Eliminating a common benefit standard would also make comparison shopping among plans more difficult and correspondingly reduce competition among health plans based on price. Consumers would no longer be able to buy coverage, confident that plans cover a similar menu of services, but would have to review the entire policy, if it is available, to see what they are getting. Plans could once again compete by eliminating costly services rather than by providing lower premiums or better services. Eliminating the EHB would also likely cause states to enact their own mandates, causing insurance coverage to vary significantly from state to state.
Since the AHCA tax credits are fixed-dollar rather than variable based on plan premiums (except insofar as they cannot exceed plan premiums) it is not necessarily the case that the cost of coverage to the federal government will decrease by eliminating the EHB. It could even increase if there is greater take-up of tax credits for skimpier plans. It is also unclear how the CBO would score the change in terms of the number of the uninsured that would result. The CBO has defined insurance coverage in terms of ACA-compliant coverage, but has stated that if the ACA coverage provisions were repealed it would measure it in terms of comprehensive major medical coverage, which may not include the coverage that many people would obtain in the absence of an EHB requirement.
Although many Republicans in Congress have long wanted to get rid of the EHB requirement, there has been a concern that any move to do so would be blocked in the Senate under reconciliation act rules.

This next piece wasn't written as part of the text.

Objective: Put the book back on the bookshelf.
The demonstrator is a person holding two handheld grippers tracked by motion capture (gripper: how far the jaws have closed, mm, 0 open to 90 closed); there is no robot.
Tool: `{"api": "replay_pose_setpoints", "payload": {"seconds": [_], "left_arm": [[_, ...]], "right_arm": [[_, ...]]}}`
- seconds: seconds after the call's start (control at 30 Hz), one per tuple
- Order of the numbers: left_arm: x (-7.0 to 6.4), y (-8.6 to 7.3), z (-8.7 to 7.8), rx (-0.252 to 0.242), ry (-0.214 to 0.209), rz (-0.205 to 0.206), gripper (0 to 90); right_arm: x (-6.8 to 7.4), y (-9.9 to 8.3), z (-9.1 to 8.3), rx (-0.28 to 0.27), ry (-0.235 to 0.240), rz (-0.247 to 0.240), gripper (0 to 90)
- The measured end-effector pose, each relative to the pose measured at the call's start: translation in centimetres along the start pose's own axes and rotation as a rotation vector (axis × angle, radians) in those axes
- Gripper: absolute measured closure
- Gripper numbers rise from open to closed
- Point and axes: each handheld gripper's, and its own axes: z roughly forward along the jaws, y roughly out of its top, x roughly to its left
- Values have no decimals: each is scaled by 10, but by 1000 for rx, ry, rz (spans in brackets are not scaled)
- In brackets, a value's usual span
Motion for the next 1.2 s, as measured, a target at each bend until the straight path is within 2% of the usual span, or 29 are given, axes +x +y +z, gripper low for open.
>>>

Insurer Antitrust Exemption
In other matters, the House passed on March 22, 2017 two bills affecting health insurance. The Competitive Health Insurance Reform Act of 2017 was passed with a bipartisan 416 to 7 vote. It repeals in part the McCarran-Ferguson Act antitrust exemption for insurers, retaining the exemption for certain collaborative activities. A CBO report on the bill projected that it would "have no significant net effect on the premiums that private insurers would charge for health or dental insurance and that any effect on federal revenue would be negligible." Eliminating or amending the McCarran-Ferguson act has been a long-term goal of many in Congress and this appears to be the opportune moment to do it.
Association Health Plans
The House also passed The Small Business Health Fairness Act by a much closer 217-175, largely party-line, vote. This bill would facilitate the sale of self-insured and insured association health plan products. Association health plans in the past have been criticized for increasing the risk of fraud, insolvencies, consumer abuses, and cherry picking. When a nearly identical bill passed the House in 2004, it was opposed by over 1,000 state government, business, labor, and consumer organizations, and physician and provider groups, including many small business organizations and chambers of commerce. Twenty consumer groups signed a letter to Congress opposing it this time. The National Association of Insurance Commissioners also opposed it. But the bill had the support of business groups like the National Retail Federation and moved forward in the House.
The bill is not part of the budget reconciliation process and will thus have to pass with 60 votes in the Senate if Democrats oppose it, as expected. It is unlikely, therefore, to become law.